While I progress to Los Angeles, I do-si-do with the aqueducts a dozen more times. I also read a dozen billboards saying “No Water… No Jobs!”, “Where water flows… food grows!”, and similar.

At the base of the ‘Grapevine’, the part of the I-5 that winds over the Tehachapis mountains north of Los Angeles, I study one of the largest visible slights against those farmers: a giant pump system designed to push millions of gallons of aqueduct water over the grapevine with me. A couple million gallons each minute. Three billion a day. A trillion gallons a year. All streaming by the farms on their merry way to quench the thirsts of the people and the lawns of Los Angeles. I can’t imagine why those farmers are so angry. ❦

I stop in Pasadena — because it is a nice city along the highways to Phoenix. And it provides a good turnaround point. If I just gasup and get back on the I-5 North, I will be home for dinner.

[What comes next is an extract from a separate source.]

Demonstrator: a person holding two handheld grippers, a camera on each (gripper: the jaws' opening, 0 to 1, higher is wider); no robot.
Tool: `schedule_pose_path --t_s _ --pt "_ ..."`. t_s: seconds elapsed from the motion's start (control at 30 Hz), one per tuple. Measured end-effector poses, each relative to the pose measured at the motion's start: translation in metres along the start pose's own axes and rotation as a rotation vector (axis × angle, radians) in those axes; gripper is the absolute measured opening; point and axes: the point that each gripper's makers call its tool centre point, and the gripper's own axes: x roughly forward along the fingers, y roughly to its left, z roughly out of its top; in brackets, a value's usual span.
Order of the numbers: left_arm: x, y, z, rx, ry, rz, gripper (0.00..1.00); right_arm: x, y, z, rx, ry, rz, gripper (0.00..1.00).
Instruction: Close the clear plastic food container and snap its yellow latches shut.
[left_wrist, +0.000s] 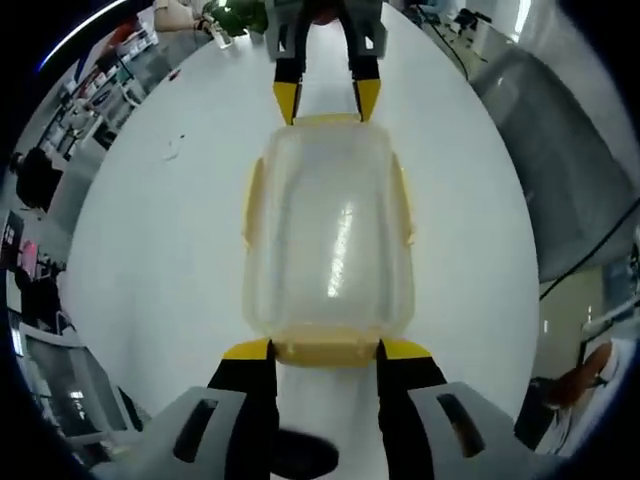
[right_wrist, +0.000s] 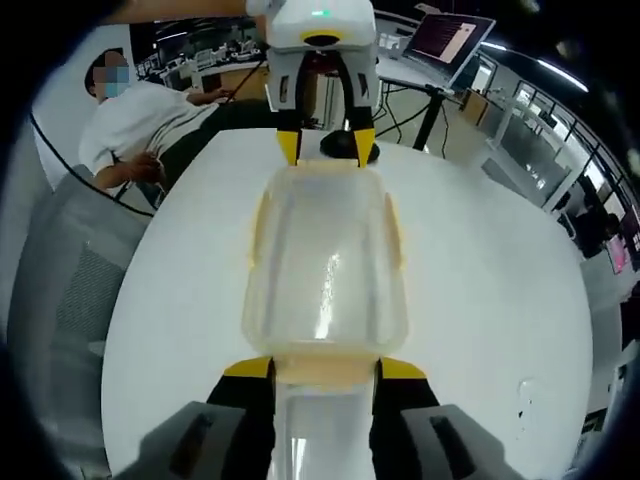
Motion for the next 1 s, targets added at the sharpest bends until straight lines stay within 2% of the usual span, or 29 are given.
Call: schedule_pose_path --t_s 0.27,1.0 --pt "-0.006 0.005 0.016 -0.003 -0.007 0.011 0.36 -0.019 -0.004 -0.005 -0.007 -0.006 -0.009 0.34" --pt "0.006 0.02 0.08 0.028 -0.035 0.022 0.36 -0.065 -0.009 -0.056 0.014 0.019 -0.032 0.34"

To ponder this decision point, I visit Jones Coffee Roasters. Besides good coffee, they have a giant, crowned, lamb mural. Praying to the lamb does not give me insight. In the end, the sugar in the kouign-amann drives me forward to Phoenix. Or maybe I am driven forward by the resentment for the years I was sent to do dialysis in Redding… when I would prefer to be in San Diego or somewhere warm.